For the fine jewelers lining Chicago’s West Devon Avenue, business has shown that this year’s Diwali festival of lights has been less than stellar.

With the price of gold in the commodities markets hovering at $755 an ounce and an economic crisis in full effect, fine gold jewelry has become out of reach for many South Asian immigrants, who have traditionally celebrated the Hindu festival. The festival signifies a new year of luck and wealth, with the exchange of ornaments glistening with this precious metal.

Yet keeping in tradition has led to a demand for costume jewelry and imitation gold.

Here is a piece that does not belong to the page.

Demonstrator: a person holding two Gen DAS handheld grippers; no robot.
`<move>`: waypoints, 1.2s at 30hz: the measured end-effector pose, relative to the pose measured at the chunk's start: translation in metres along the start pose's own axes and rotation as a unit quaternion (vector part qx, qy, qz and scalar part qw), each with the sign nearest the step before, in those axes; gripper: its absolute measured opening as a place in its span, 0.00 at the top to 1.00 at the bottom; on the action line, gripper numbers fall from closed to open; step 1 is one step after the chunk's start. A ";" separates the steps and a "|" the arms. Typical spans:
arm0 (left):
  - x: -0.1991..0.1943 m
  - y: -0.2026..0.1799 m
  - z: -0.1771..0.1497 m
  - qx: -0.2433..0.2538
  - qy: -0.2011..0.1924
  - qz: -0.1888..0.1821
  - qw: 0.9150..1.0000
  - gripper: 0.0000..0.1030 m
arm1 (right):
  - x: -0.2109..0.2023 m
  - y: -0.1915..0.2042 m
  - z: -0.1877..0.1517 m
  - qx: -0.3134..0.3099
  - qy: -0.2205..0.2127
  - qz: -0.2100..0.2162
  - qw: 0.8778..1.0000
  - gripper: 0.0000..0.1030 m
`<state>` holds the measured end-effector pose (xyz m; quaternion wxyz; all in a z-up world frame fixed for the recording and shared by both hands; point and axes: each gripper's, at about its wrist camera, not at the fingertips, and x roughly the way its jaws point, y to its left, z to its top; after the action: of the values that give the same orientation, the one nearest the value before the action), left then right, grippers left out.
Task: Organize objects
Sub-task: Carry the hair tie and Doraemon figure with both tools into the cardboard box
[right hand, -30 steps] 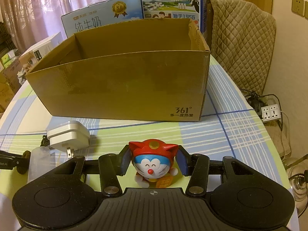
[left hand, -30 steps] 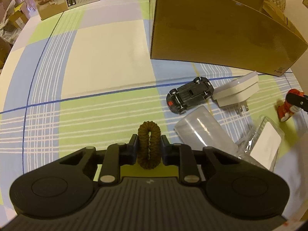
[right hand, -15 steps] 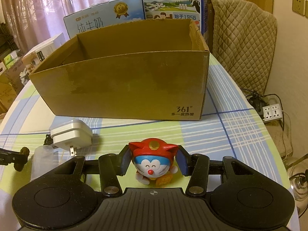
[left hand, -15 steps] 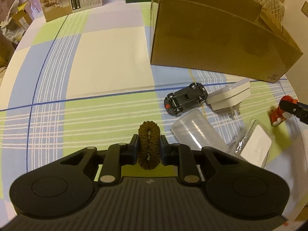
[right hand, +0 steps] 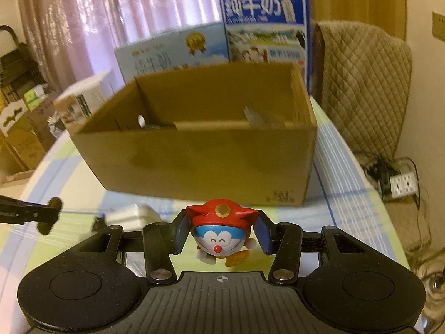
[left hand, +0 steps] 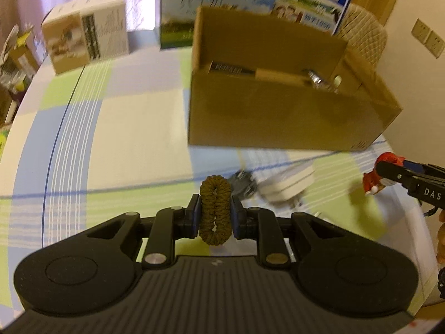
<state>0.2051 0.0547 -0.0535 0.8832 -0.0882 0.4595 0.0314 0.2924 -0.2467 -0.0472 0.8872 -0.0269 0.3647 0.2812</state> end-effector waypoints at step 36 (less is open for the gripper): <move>0.061 -0.069 0.159 0.032 -0.020 -0.055 0.998 0.82 | 0.075 -0.016 0.130 0.022 -0.026 0.040 0.999 0.55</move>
<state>0.3774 0.0150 -0.0053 0.8952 -0.0844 0.4367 -0.0297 0.4257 -0.1913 -0.0038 0.8847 0.0148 0.3489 0.3088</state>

“People basically don’t have the money or don’t have the mood to buy anything,” says Nari Nagrani, the owner of West Devon Avenue’s bridal and jewelry shop, Niketan. “It is like someone is sick at home, you don’t feel like leaving the house.”

Tuesday marked the conclusion of the week long Diwali celebration, when many South Asian businesses open new account books and begin their financial year anew. While not all businesses follow this calendar, it is obvious that those interviewed are wary of ushering in the new year with declining sales and fluctuating gold prices.

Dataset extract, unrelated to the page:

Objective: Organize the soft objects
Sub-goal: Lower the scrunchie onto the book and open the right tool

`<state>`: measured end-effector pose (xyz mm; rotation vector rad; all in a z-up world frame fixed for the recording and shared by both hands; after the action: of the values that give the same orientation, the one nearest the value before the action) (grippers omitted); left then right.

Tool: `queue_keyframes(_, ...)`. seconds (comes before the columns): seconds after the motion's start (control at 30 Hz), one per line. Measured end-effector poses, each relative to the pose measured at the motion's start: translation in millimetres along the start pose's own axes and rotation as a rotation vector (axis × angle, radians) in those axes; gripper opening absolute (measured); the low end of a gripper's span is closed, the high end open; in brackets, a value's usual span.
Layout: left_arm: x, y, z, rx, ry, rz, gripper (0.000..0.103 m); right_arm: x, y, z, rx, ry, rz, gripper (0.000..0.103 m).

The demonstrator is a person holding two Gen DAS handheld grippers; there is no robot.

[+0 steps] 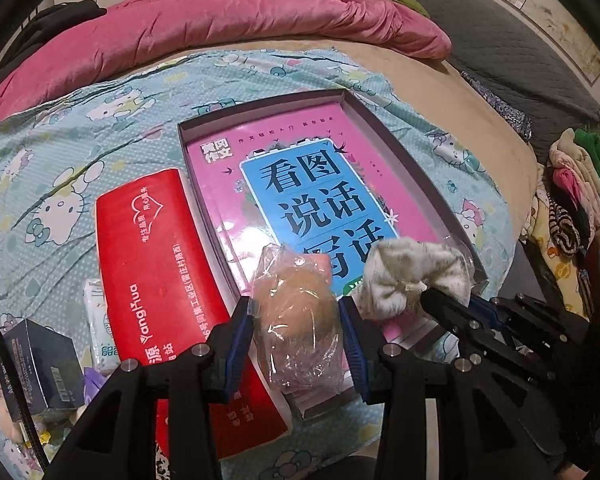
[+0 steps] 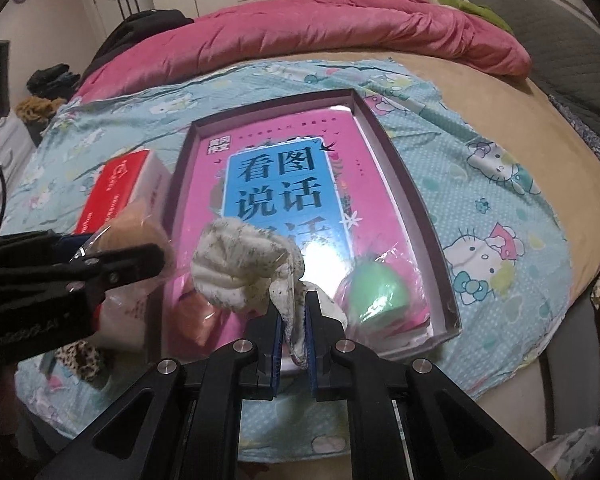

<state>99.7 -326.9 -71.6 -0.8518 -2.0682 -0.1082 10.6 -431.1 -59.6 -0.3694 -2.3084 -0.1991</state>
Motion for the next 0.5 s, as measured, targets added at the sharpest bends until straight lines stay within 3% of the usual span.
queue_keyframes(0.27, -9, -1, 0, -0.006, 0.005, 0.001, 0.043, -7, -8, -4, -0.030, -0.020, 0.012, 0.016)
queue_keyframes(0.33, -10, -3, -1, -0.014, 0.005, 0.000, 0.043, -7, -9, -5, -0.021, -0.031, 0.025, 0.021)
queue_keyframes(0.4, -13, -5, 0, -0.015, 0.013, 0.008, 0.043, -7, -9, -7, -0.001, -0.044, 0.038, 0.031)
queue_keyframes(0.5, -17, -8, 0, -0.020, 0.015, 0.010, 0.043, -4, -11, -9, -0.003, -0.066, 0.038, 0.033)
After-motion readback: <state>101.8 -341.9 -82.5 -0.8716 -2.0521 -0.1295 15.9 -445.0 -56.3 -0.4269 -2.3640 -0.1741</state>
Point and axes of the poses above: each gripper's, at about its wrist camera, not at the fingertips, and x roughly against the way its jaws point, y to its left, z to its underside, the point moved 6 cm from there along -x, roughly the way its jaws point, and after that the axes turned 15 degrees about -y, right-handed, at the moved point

For Raj Jewels, whose necklaces average $3,500 to $4,000, sales have plunged 30 percent from last year. Asked if there had been a surge during the Diwali holiday, Bhusan Tuleshar, and employee of Raj, said, “unfortunately no.”

Yet maintaining convention still has cash registers ringing, with a current trend toward purchasing more high-end costume jewelry. While jewelers dealing exclusively in gold products may be suffering, merchants selling well-made imitation products have seen a spike in sales.

“We did sell a lot of jewelry before the festival,” said Maria Fatima, an employee of Taj Sari Palace, which deals exclusively in costume jewelry. “I have definitely seen an improvement in sales,” Fatima said. Who went on say an average purchase of imitation gold bangles and necklaces ranges from $75 to $200.

Nagrani said, “We will order more costume jewelry because there is a market. Generally people are doing more business in the high end costume jewelry.”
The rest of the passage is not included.